Your task
Among the lines below, list those containing the string "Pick".

** Opening Material supplied block **

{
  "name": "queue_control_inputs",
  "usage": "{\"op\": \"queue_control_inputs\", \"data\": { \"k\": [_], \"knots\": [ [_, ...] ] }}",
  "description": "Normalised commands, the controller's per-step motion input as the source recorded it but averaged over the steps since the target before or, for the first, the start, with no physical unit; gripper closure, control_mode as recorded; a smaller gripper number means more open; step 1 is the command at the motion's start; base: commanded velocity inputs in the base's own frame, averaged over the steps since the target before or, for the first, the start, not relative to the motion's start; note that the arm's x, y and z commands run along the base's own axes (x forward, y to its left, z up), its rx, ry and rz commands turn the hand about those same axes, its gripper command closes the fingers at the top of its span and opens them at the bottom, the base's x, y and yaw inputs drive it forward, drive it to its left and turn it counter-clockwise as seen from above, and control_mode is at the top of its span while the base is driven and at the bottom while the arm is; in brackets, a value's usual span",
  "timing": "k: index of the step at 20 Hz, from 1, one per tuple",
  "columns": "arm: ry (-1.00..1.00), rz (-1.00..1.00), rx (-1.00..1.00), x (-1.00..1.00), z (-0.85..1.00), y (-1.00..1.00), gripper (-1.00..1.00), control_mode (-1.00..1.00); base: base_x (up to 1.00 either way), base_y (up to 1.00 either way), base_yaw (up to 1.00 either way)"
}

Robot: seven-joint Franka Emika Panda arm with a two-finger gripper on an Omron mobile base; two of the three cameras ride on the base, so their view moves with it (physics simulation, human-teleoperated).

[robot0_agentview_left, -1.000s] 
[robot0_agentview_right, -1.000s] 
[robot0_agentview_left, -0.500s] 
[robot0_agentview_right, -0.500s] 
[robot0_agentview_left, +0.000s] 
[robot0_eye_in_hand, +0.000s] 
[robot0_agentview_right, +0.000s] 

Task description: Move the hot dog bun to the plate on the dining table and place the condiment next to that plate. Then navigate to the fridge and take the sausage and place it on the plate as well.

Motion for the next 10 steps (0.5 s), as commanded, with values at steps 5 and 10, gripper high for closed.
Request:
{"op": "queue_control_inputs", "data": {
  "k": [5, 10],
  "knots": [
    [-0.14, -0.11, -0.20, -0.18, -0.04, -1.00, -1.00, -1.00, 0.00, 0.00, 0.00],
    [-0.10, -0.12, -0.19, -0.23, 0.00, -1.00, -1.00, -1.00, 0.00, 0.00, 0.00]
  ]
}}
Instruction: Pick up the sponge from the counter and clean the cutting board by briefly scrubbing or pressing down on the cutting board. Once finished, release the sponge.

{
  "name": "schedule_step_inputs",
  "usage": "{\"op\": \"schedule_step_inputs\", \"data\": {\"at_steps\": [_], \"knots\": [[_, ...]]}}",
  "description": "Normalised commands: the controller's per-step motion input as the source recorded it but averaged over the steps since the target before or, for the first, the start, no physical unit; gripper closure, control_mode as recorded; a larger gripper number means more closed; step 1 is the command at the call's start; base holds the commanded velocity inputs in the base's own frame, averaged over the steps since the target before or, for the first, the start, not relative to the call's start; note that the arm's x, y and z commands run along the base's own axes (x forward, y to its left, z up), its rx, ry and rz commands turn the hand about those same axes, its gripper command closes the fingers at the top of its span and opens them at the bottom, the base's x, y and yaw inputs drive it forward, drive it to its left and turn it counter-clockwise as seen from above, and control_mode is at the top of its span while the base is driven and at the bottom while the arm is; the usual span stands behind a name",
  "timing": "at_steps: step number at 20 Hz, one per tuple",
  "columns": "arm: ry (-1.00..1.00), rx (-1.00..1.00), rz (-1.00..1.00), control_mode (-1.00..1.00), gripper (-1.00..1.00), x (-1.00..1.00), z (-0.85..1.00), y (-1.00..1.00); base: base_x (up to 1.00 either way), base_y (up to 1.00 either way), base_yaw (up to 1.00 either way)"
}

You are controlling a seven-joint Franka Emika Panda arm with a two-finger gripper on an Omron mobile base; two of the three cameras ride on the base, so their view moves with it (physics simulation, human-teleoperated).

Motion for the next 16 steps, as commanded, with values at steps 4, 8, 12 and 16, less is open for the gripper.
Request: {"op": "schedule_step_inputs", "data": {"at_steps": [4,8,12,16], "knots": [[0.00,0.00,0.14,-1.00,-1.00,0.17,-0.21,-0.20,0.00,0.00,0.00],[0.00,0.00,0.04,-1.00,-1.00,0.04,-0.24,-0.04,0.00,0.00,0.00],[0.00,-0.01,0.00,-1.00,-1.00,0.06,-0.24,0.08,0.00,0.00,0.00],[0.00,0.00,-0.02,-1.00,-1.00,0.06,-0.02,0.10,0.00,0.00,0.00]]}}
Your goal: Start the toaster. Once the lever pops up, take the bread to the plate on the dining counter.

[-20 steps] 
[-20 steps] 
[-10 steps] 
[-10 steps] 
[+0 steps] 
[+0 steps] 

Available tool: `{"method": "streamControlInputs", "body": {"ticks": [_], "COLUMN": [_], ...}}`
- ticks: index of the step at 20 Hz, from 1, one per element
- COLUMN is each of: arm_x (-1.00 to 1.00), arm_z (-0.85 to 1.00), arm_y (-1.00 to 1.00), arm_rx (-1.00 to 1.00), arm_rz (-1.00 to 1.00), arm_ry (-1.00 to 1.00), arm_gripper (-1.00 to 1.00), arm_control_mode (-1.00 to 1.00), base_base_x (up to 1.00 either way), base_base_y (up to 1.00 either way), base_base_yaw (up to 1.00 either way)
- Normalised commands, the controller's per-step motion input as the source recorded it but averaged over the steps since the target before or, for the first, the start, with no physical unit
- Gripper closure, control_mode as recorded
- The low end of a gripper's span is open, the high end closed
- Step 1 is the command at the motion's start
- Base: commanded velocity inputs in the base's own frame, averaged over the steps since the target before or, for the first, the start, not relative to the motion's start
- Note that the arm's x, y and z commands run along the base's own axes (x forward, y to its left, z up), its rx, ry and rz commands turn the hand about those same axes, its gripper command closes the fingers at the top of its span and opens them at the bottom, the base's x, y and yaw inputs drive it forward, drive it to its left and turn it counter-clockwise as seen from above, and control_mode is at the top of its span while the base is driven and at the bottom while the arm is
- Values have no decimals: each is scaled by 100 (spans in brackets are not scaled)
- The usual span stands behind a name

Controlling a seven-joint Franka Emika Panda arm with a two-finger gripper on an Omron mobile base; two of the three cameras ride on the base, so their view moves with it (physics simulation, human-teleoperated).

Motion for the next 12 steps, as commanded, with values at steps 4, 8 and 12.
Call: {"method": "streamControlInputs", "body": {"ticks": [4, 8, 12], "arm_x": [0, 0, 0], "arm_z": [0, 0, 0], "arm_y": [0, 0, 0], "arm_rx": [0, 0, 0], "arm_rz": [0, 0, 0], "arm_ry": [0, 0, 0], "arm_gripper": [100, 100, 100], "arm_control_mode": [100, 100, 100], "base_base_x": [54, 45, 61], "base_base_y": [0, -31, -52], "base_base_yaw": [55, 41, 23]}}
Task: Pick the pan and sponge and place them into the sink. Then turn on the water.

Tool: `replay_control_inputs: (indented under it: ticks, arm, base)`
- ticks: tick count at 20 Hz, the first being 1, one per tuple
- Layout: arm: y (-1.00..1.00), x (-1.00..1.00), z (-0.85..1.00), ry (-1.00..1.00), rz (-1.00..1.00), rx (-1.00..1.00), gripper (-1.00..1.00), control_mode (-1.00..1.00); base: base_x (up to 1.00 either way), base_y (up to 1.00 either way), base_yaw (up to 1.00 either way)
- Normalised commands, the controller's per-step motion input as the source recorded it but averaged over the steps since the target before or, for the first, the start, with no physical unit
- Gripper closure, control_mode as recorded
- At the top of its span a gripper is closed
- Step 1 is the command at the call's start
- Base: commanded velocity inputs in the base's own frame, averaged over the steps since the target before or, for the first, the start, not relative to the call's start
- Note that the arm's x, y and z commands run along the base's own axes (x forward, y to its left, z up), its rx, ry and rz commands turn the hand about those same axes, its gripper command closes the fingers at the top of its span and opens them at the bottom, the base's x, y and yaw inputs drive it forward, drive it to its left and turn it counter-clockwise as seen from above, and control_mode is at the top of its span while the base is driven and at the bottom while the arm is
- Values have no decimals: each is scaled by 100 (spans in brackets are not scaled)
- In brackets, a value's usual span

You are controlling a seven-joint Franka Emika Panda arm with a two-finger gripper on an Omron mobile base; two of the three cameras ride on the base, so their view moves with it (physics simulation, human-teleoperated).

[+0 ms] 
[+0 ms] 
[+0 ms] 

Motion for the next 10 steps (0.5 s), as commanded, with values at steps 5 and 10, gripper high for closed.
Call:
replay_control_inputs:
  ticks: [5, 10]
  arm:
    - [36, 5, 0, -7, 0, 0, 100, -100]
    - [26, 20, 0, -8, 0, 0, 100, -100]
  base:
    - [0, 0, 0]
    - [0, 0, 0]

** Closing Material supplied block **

Task solution
Instruction: Pick up the sponge from the counter and clean the cutting board by briefly scrubbing or pressing down on the cutting board. Once finished, release the sponge.
Task: Pick the pan and sponge and place them into the sink. Then turn on the water.

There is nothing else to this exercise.